Perrin Dental Laboratory opens doors on county line on Nov. 16

Bob and Lori Perrin have opened Perrin Dental Laboratory at their home and will host an invitation-only open house for area dental professionals on Saturday. Photo by Cindy Klepper.

Lori and Bob Perrin took a setback and turned it into opportunity.

The result is Perrin Dental Laboratory, which opens its doors on Saturday, Nov. 16, with an invitation-only open house for area dental professionals.

The following week, the lab will begin crafting dentures and other removable dental appliances, made to order for those dentists' patients.

"This location is so underserved," Lori Perrin says of the laboratory's location at their home on the Huntington-Whitley county line. "We have the prime location for serving at least four communities."

Lori Perrin will craft the dental appliances, while Bob Perrin will serve in auxiliary roles including upkeep and maintenance of the laboratory that occupies space that was once his workshop.

Both Lori and Bob Perrin formerly worked at Lincoln Foodservice in Fort Wayne, and both lost their jobs when the company moved its Fort Wayne operation elsewhere.

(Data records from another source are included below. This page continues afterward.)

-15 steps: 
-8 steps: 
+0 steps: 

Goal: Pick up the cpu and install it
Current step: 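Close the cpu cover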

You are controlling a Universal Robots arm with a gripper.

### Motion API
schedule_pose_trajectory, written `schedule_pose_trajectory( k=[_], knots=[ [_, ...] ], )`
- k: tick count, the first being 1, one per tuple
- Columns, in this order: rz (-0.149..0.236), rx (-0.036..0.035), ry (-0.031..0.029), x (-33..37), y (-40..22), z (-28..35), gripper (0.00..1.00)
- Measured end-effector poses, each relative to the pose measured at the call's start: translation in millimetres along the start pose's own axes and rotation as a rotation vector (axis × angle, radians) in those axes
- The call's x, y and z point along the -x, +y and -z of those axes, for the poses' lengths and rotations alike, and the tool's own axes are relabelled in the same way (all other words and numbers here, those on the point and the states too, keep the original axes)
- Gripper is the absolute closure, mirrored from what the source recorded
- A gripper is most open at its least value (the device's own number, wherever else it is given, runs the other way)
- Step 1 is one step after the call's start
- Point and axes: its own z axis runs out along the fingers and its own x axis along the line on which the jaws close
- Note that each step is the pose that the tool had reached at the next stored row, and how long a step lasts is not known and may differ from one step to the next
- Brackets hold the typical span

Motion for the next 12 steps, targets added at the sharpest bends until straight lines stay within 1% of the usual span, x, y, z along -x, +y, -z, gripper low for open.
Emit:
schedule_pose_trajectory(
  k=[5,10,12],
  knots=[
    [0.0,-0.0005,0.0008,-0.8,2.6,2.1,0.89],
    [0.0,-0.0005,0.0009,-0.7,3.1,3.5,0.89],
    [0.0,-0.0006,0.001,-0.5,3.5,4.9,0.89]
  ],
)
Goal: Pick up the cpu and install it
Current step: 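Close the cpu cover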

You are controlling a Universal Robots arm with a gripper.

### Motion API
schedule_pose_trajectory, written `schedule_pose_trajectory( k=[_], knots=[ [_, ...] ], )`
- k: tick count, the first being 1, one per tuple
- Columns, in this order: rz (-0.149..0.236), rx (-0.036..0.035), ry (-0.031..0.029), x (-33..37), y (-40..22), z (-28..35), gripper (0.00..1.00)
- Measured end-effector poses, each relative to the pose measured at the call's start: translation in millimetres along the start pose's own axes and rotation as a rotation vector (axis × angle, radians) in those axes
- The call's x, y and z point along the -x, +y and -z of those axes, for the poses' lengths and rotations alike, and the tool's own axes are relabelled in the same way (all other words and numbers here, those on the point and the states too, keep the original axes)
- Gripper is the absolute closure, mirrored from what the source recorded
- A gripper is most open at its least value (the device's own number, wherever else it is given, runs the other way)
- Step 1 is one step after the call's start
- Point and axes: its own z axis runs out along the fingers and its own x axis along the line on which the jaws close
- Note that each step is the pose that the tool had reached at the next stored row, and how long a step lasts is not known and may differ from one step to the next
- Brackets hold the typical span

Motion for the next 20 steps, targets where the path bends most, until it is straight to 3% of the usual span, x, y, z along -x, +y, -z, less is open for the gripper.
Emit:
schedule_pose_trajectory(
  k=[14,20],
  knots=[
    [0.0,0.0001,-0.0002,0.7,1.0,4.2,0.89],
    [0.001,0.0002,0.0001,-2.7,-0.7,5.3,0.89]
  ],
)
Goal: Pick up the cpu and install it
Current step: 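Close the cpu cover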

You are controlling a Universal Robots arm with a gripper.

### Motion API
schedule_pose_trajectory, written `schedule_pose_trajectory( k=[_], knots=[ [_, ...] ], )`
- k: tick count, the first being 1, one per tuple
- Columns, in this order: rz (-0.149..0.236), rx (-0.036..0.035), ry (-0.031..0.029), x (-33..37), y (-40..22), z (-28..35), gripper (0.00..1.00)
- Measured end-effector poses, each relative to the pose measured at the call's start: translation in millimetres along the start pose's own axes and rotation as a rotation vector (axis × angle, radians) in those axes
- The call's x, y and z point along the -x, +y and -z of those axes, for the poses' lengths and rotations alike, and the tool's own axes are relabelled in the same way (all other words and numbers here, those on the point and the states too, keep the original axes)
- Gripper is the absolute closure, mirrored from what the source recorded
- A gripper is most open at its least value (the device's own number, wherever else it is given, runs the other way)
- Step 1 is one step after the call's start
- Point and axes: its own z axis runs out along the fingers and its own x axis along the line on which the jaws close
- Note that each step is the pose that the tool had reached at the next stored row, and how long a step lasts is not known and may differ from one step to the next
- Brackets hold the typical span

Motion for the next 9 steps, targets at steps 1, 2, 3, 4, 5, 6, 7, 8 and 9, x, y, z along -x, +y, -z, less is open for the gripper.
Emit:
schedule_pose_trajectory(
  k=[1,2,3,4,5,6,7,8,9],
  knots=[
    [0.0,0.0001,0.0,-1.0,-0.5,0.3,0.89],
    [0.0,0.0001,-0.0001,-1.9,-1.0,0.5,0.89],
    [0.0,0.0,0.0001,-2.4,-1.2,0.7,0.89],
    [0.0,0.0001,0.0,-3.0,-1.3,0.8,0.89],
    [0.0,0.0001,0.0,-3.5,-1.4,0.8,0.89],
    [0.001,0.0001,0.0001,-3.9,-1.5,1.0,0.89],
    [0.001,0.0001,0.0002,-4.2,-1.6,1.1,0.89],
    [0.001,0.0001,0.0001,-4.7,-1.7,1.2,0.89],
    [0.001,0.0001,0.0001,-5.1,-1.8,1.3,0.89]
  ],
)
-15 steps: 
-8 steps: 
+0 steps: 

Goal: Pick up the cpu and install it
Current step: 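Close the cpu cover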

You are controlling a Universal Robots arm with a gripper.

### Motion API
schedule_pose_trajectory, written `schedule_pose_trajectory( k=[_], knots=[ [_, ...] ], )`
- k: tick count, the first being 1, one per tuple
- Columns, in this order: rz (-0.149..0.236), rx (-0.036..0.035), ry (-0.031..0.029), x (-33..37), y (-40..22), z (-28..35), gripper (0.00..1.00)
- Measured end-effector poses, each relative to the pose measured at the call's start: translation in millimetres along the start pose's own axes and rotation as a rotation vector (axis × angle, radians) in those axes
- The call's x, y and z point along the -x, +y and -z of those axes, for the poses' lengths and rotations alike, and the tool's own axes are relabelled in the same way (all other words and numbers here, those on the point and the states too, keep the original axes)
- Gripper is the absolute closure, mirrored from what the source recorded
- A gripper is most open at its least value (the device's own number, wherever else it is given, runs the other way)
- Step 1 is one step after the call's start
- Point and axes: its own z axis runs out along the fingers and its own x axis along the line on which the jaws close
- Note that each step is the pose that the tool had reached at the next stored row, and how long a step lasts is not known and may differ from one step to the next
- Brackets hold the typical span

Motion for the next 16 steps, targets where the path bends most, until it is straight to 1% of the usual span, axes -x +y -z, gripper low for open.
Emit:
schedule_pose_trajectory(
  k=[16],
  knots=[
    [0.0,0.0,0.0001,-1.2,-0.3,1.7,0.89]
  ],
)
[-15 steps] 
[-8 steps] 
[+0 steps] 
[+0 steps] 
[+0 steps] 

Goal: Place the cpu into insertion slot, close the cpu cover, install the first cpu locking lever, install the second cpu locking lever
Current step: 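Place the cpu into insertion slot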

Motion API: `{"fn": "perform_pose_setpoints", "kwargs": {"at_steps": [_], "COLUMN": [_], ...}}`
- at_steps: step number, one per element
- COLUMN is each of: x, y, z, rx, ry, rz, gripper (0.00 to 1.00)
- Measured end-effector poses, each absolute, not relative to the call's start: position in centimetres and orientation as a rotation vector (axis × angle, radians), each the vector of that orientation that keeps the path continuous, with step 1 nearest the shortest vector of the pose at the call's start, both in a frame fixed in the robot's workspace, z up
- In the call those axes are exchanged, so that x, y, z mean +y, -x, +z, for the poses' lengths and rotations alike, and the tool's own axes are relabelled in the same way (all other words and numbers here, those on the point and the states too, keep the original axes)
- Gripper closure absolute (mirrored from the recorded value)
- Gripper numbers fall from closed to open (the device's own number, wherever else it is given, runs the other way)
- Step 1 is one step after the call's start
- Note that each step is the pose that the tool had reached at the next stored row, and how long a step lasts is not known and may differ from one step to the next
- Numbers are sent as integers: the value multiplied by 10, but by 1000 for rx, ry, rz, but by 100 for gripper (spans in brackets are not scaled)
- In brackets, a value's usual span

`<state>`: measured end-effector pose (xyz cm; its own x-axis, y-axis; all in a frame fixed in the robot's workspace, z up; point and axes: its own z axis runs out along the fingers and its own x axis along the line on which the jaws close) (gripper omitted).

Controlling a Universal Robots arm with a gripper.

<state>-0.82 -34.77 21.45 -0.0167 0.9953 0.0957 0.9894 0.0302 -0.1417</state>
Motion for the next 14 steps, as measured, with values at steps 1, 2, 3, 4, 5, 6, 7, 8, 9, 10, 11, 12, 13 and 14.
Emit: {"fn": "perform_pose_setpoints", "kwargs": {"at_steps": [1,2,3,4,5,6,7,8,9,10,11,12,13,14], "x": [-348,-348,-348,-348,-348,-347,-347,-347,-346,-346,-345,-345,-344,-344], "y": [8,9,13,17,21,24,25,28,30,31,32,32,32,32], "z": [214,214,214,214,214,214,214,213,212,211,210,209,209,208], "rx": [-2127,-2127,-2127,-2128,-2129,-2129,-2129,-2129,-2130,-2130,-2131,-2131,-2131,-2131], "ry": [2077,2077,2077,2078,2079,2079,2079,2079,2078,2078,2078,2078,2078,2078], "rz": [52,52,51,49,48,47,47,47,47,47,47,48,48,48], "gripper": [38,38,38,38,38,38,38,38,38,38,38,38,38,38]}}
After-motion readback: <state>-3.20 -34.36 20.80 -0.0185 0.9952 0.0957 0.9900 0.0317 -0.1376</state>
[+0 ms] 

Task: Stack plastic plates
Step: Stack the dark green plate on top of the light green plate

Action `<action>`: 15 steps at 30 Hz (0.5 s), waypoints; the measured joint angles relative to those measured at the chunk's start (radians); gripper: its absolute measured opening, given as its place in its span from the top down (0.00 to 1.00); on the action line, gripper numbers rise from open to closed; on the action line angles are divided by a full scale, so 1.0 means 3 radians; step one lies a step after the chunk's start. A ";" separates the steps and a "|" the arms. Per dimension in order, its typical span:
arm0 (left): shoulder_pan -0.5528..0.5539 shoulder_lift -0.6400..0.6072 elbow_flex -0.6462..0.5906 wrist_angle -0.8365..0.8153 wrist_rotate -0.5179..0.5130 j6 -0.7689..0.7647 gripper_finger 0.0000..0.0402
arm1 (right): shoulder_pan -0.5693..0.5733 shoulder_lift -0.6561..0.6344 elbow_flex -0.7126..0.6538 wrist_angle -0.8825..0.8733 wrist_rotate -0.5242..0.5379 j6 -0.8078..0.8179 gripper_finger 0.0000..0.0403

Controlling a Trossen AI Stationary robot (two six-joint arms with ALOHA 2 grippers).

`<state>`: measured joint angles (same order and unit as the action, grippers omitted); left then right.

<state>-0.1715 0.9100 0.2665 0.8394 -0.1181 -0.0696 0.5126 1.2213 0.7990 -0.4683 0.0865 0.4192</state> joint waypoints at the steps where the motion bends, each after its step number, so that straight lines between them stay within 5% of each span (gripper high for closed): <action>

Lori's job evaporated more than three years ago, while Bob lost his job in April.

Lori Perrin says her dentist suggested that she look into opening a dental lab. She liked the idea, and used the available federal job retraining funds to enroll at Indiana-Purdue University, Fort Wayne, to study dental laboratory technology. She graduated in May and immediately began working to open her own lab.

Perrin will work only with dental professionals, receiving the initial impressions of the patient's mouth and custom crafting first models and then the actual appliance until it is to the liking of both dentist and patient.

Her recent entrance into the field should work to her benefit, she says.

"I don't have habits yet," she says. "I can adapt to their (the dentists') preferences."

Custom touches include the color of the teeth and special requests such as a slight overbite or a space between teeth, she says.

One patient at Matthew 25, a free clinic in Fort Wayne where she served her internship, even requested a missing tooth in his set of dentures, she says.

"The guy loved it," she says, noting that it's not her goal to craft a perfect set of teeth.

"It's not normal," she says. A few flaws "make it look not so fake."

While Perrin Dental Laboratory is now essentially a one-person operation, Perrin's goal is to eventually expand to become a full-service lab and hire additional staff. She also plans to be able to offer the internship for students in the IPFW program she attended.

Perrin is enthusiastic about her new profession.

"It's an art form," she says. "It goes from taking a puddle of plastic to getting an exquisite set of dentures that look good."